§ Task brief:
Your job is to copy every line in the material containing the word "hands".

§ Supplied records:
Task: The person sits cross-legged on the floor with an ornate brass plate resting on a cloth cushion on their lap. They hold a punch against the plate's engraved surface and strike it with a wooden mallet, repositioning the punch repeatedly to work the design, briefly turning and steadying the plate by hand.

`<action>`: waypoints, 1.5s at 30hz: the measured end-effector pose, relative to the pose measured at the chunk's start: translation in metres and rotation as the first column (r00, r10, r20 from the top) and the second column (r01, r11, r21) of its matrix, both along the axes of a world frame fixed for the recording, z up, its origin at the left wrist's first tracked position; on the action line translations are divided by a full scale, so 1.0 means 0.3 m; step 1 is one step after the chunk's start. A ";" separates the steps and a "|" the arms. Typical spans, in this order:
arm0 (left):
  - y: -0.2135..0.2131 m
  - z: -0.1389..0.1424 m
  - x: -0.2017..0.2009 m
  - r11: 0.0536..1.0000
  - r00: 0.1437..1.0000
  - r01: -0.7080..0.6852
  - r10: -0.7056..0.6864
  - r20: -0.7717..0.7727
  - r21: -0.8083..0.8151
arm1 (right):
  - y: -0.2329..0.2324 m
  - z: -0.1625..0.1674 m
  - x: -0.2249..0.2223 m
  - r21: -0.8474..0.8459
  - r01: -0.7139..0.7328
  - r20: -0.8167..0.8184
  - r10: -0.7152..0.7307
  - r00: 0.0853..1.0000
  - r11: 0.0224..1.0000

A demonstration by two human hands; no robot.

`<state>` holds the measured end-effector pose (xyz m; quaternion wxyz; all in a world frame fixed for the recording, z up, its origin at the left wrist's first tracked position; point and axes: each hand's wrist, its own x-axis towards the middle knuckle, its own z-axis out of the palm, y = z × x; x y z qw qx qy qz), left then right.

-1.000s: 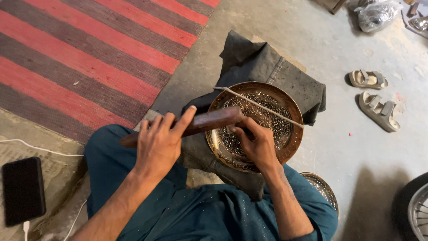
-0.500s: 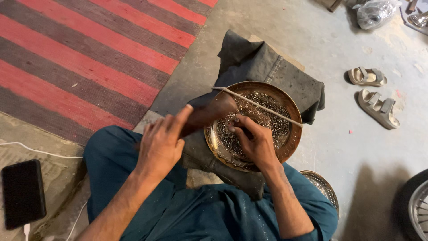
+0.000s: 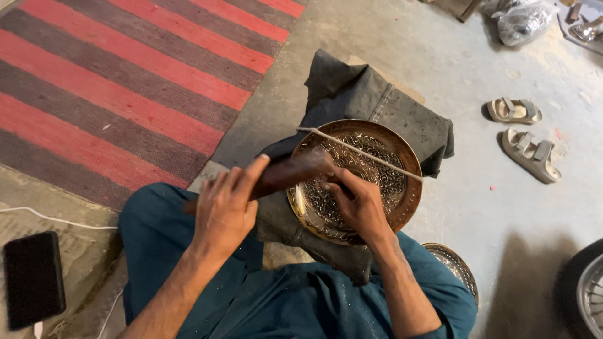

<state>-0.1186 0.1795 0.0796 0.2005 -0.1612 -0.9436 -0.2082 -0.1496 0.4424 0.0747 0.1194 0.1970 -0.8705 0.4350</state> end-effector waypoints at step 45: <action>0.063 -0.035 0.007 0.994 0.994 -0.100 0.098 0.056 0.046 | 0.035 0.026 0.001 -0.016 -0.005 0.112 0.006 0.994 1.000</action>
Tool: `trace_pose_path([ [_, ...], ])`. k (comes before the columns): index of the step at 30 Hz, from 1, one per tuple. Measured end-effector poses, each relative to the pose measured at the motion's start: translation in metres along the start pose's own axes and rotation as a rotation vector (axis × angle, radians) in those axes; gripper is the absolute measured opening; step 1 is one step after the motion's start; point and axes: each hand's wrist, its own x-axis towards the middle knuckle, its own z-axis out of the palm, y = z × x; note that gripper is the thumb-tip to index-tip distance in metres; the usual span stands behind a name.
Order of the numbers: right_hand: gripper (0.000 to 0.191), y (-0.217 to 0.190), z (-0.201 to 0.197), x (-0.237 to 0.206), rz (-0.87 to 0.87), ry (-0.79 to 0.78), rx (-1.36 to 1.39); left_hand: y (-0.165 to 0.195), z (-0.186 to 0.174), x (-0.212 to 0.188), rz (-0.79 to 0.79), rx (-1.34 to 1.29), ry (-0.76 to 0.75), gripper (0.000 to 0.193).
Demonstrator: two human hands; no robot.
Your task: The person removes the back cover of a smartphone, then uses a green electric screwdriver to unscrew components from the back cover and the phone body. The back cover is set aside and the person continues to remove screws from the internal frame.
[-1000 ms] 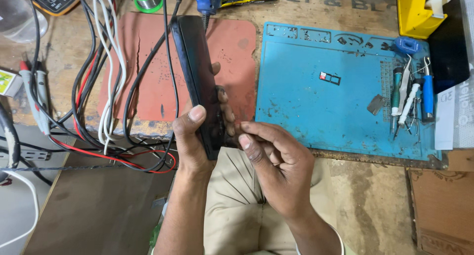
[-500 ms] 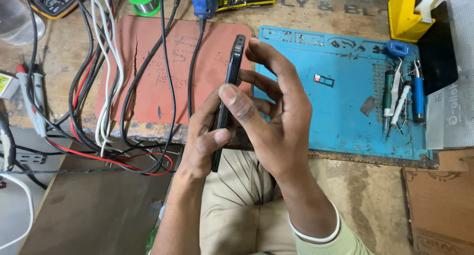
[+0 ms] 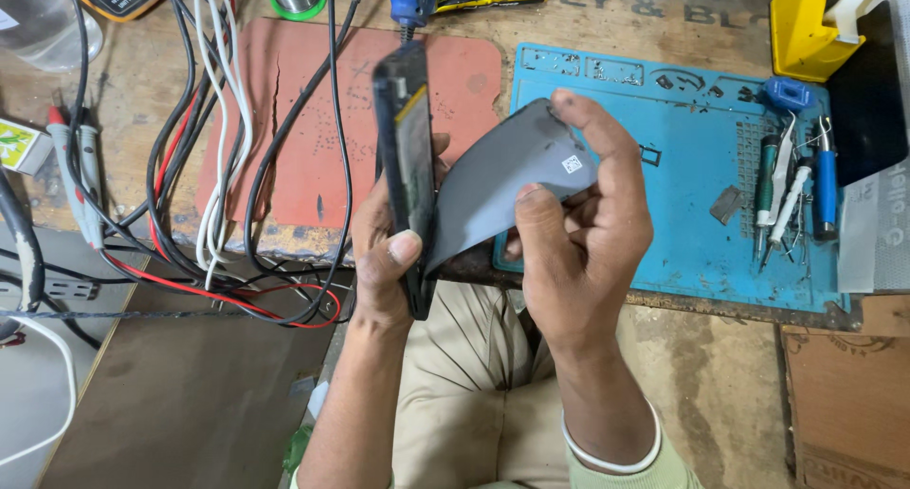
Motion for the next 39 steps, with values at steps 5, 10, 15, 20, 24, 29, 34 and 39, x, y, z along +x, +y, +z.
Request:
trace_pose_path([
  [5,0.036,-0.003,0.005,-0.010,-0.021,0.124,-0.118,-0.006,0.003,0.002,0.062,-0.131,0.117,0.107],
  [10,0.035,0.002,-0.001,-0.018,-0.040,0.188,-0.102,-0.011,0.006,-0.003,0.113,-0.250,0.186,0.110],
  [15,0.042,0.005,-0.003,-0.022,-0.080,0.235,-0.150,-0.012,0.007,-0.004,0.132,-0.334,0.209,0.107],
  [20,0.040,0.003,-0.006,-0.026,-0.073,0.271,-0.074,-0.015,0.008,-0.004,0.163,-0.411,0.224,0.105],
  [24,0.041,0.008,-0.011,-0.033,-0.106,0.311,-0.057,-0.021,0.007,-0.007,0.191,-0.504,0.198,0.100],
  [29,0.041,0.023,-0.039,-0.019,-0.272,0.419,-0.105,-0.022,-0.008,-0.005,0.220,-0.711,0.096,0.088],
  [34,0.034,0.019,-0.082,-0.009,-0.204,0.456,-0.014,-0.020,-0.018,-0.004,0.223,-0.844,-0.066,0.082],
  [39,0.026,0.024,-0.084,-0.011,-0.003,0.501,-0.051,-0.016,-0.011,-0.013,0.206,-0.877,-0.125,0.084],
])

§ Answer below:
A demonstration by two human hands; no robot.
Demonstrator: two human hands; no robot.

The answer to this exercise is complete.